Key responsibilities include supporting end-to-end sales compensation administration, including monthly and quarterly incentive calculations, payout preparation, and true-up processing. The analyst will validate source data inputs from CRM and finance systems, reconcile results, and flag discrepancies prior to payout runs. You'll assist with the operation and data management within sales compensation tools, including data entry, testing, and issue escalation.
Additional duties include maintaining accurate documentation for compensation plans and calculation logic, supporting audit and reconciliation processes to ensure data accuracy and compliance, and preparing routine attainment and earnings reports for Sales leadership and Finance partners. The role involves ad-hoc compensation analysis, scenario modeling, and exception handling requests, as well as supporting bonus plan calculations outside of sales incentives.

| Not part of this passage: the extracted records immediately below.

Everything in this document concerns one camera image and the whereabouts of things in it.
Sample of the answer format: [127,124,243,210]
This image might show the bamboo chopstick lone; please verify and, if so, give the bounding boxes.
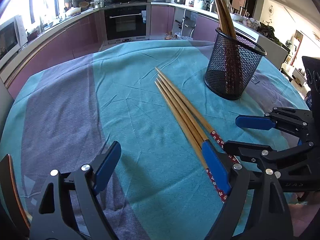
[215,0,230,35]

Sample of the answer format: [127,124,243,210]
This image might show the right hand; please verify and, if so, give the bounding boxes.
[288,191,319,207]

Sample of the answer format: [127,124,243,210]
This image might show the black mesh pen cup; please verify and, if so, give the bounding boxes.
[204,28,267,100]

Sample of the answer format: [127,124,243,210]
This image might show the teal and purple tablecloth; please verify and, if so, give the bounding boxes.
[1,40,306,239]

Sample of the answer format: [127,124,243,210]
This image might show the green leafy vegetables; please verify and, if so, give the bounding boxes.
[257,22,282,46]

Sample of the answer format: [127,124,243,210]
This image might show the black built-in oven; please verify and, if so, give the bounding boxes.
[104,3,151,45]

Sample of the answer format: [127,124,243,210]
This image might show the white microwave oven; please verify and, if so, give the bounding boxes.
[0,15,28,68]

Over time, this person will build expertise in Liftoff's go-to-market motion and revenue lines, working toward full command of every active comp plan and quota assignment to become the trusted point of contact for GTM leadership on plan mechanics and attainment questions. The role offers opportunities to identify process inefficiencies and surface recommendations for improvement.
Requirements include a Bachelor's degree and 2+ years of experience in finance, compensation, or a closely related analytical role. Working knowledge of sales compensation administration and incentive plan mechanics is essential. Experience with sales comp tools (Performio, Everstage, Spiff, CaptivateIQ, or similar) is required, with ability to ramp up on new tools as needed. Strong Excel and/or Google Sheets skills are necessary, with comfort working with large datasets and performing reconciliations. The ideal candidate demonstrates high attention to detail, a structured and process-oriented approach, and ability to work with moderate autonomy while seeking guidance effectively on complex assignments.